7 Policy Implications and the Debate Over Value-Added
Chetty et al. [2014] conclude that VA estimates should play a role in teacher retention and compensation decisions. This policy implication has been sharply contested. Critics note that high-stakes use of VA scores creates incentives to teach to the test, manipulate classroom composition, or coach students in score-relevant dimensions while neglecting broader development [Hanushek, 1997].
The debate illustrates a general tension in causal policy analysis. Establishing that teacher VA causes better outcomes (identification) does not automatically resolve the question of how policy should respond (policy design). Structural changes-how VA is measured, how teachers are selected, how incentives are designed affect the mapping from the estimated parameter to the policy-relevant counterfactual.
8 Conclusion
Chetty et al. [2014] provides one of the most carefully identified causal studies of the long-run effects of teacher quality. The quasi-experimental design, exploiting teacher mobility as a source of plausibly exogenous variation in classroom-level VA, addresses the principal threat to validity in value-added research. The administrative data linkage to IRS earnings records closes the chain from classroom experience to adult outcomes. The core finding- that high-VA teachers produce lasting earnings and socioeconomic gains has reshaped the debate over teacher evaluation policy and the long-run effects of schooling.
References
- Chetty, R., Friedman, J. N., and Rockoff, J. E. (2014). Measuring the impacts of teachers I: Evaluating bias in teacher value-added estimates. American Economic Review, 104(9):2593-2632.
- Hanushek, E. A. (1997).
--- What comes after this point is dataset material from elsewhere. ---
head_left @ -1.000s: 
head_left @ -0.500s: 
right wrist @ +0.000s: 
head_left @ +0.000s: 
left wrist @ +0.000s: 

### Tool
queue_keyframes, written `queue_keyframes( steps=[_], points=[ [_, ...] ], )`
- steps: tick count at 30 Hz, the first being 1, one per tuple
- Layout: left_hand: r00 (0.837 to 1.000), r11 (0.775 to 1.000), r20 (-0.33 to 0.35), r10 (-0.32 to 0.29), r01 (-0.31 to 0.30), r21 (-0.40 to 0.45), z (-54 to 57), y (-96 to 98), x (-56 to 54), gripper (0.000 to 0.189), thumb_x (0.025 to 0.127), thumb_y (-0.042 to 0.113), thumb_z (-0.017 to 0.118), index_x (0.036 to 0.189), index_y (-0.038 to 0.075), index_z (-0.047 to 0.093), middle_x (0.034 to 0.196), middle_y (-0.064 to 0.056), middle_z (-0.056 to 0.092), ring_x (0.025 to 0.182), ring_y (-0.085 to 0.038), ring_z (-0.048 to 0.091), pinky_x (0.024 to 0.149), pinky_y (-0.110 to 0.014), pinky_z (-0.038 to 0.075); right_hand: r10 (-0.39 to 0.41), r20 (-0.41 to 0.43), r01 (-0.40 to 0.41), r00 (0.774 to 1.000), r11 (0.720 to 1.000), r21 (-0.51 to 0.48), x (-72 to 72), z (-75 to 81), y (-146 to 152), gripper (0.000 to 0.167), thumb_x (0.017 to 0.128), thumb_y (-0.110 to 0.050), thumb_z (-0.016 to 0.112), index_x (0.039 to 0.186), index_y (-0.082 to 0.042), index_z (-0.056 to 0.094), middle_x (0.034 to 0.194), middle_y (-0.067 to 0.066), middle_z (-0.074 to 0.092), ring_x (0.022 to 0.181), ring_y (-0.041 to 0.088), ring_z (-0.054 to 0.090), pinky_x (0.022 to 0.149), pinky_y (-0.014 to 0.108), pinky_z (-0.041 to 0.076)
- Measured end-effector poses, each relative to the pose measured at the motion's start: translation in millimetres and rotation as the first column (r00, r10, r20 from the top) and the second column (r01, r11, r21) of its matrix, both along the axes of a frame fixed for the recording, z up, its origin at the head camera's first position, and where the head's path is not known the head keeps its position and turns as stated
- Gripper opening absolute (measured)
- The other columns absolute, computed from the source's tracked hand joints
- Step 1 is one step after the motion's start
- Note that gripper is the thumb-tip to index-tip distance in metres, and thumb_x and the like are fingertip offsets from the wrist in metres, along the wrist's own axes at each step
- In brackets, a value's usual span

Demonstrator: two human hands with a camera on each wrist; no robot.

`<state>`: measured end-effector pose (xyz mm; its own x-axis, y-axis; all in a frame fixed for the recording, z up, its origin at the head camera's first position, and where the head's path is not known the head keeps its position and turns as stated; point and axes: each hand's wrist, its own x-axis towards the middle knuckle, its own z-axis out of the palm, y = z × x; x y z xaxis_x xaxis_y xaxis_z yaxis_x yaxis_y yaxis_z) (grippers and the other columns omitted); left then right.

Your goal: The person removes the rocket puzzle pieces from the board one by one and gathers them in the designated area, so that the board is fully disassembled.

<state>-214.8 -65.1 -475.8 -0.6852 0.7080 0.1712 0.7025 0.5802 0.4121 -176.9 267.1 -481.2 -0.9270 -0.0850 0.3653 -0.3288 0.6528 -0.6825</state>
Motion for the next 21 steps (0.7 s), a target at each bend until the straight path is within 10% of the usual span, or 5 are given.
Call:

Assessing the effects of school resources on student performance: An update. Educational Evaluation and Policy Analysis, 19(2):141-164.
- Rothstein, J. (2010). Teacher quality in educational production: Tracking, decay, and student achievement. Quarterly Journal of Economics, 125(1):175-214.
- Angrist, J. D. and Pischke, J.-S. (2009). Mostly Harmless Econometrics: An Empiricist's Companion. Princeton University Press.
- Krueger, A. B. (1999). Experimental estimates of education production functions. Quarterly Journal of Economics, 114(2):497-532.
- Chetty, R., Friedman, J. N., Hilger, N., Saez, E., Schanzenbach, D. W., and Yagan, D. (2011). How does your kindergarten classroom affect your earnings? Evidence from Project STAR. Quarterly Journal of Economics, 126(4):1593-1660.